What needs to be done
In the data below, find the line containing "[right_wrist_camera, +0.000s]", then set down that line and every later line up to and including the line containing "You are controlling", exactly.

Information given
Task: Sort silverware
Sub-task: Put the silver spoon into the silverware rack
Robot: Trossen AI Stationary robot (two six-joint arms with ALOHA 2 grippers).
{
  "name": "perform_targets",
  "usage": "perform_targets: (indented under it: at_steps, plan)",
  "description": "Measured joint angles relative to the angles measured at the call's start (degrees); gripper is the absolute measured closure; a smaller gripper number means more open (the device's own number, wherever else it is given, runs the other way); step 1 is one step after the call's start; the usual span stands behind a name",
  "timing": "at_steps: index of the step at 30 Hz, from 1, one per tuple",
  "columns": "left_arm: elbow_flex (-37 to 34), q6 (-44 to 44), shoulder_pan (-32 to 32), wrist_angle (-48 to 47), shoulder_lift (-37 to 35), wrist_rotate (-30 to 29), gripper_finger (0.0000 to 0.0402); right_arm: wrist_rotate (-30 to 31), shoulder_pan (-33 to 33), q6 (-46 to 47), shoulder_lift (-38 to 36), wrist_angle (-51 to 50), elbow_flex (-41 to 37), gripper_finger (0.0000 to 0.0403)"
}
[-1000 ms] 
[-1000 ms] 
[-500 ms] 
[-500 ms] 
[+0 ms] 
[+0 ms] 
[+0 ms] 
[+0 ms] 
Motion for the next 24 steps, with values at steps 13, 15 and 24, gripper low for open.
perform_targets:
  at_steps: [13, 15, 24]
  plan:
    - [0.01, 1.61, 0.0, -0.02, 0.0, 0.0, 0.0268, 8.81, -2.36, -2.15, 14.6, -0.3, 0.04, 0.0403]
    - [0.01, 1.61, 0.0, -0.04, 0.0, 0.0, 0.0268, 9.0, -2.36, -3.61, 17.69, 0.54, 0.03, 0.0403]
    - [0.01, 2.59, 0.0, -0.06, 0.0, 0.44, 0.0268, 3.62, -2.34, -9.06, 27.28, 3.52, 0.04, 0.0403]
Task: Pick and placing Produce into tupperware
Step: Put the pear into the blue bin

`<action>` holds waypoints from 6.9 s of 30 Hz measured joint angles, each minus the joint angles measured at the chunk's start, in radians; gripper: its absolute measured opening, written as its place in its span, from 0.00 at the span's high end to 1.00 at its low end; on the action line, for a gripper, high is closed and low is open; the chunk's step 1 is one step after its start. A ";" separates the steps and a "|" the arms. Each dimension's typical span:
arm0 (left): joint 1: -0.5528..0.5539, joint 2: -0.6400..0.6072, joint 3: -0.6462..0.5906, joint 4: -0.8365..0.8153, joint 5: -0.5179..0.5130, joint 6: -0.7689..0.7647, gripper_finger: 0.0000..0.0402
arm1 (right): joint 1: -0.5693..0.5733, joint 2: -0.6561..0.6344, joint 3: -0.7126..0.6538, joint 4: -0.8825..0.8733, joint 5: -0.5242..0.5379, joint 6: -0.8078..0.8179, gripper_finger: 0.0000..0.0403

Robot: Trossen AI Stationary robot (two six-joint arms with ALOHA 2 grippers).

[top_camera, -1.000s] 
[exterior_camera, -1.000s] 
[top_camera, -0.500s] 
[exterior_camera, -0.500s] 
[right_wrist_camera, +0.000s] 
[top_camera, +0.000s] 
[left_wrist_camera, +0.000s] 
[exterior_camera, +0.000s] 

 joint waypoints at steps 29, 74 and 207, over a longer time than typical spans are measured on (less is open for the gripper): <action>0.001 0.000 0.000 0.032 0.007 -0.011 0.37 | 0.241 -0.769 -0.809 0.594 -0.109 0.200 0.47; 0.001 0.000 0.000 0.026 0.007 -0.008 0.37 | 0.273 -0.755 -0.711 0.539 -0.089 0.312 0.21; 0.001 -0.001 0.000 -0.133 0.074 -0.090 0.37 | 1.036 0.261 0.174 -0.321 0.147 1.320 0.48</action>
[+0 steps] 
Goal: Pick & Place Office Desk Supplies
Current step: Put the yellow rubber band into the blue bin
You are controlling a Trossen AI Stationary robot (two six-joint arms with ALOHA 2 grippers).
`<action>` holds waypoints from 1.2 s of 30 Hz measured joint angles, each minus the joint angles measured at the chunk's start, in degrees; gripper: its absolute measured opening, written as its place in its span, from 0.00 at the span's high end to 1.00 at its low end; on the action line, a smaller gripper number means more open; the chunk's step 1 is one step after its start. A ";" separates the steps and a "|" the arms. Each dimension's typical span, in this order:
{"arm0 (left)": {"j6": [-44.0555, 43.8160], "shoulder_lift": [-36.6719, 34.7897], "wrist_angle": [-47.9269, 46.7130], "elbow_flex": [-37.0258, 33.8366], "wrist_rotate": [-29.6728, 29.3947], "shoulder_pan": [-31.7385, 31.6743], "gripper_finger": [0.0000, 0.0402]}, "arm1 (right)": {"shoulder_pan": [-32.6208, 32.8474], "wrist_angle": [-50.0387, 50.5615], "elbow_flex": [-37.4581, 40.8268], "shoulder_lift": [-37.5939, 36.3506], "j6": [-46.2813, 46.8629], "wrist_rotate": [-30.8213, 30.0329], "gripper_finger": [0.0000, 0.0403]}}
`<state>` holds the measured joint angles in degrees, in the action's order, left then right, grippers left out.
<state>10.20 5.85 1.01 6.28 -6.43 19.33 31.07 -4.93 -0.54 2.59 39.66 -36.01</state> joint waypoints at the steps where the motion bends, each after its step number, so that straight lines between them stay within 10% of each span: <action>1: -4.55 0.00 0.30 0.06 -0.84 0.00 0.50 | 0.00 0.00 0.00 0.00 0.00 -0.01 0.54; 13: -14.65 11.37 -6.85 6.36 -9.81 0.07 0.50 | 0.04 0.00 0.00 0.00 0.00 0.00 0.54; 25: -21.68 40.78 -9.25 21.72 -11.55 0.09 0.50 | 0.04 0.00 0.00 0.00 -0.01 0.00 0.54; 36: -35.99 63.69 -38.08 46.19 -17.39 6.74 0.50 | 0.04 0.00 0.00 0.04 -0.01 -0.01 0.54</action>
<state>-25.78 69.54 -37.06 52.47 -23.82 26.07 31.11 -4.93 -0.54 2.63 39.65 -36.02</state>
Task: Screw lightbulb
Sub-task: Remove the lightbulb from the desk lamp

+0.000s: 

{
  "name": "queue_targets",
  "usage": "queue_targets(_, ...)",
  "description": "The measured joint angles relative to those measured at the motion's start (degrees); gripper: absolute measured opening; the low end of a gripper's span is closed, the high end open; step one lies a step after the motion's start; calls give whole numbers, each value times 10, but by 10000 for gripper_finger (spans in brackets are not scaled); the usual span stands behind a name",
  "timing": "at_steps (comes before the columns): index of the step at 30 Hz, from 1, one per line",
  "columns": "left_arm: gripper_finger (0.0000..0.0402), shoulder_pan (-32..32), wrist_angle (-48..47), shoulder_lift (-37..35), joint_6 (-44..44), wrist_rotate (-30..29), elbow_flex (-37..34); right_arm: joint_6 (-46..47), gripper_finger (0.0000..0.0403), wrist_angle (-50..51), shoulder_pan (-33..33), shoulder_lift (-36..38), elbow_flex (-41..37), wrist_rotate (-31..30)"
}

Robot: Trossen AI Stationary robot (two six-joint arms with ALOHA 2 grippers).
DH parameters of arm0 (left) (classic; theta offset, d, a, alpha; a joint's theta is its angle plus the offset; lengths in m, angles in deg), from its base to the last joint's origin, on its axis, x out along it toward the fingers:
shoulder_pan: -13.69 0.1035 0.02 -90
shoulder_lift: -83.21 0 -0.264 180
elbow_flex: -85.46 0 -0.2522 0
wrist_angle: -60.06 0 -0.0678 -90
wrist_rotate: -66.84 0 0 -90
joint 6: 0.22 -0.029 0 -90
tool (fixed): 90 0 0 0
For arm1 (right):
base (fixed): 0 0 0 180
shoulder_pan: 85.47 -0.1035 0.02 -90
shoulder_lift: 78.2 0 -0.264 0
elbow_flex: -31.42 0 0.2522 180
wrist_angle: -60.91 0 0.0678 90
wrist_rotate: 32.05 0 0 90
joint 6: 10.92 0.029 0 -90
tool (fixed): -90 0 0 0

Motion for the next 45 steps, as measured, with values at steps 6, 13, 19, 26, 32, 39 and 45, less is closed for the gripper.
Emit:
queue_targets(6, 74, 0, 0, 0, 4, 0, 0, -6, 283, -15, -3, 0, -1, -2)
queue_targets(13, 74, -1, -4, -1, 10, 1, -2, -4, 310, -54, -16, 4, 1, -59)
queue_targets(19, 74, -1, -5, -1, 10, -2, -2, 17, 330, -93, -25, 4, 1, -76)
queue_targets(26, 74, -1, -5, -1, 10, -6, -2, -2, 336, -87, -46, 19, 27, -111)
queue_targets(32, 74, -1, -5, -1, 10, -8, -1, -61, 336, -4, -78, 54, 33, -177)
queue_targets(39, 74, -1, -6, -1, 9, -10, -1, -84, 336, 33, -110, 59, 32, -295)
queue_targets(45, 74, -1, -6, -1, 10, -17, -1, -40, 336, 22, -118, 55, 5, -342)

Response to the exercise
[right_wrist_camera, +0.000s] 
[top_camera, +0.000s] 
[left_wrist_camera, +0.000s] 
[exterior_camera, +0.000s] 

 joint waypoints at steps 29, 74 and 207, over a longer time than typical spans are measured on (less is open for the gripper): <action>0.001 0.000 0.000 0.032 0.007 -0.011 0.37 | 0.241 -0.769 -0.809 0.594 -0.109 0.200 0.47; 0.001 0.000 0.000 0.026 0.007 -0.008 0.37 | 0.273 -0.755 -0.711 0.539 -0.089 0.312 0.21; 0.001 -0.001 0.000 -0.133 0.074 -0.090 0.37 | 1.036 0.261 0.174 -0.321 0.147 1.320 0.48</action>
[+0 steps] 
Goal: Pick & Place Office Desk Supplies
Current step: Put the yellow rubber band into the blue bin
You are controlling a Trossen AI Stationary robot (two six-joint arms with ALOHA 2 grippers).

Nothing more is needed for this answer.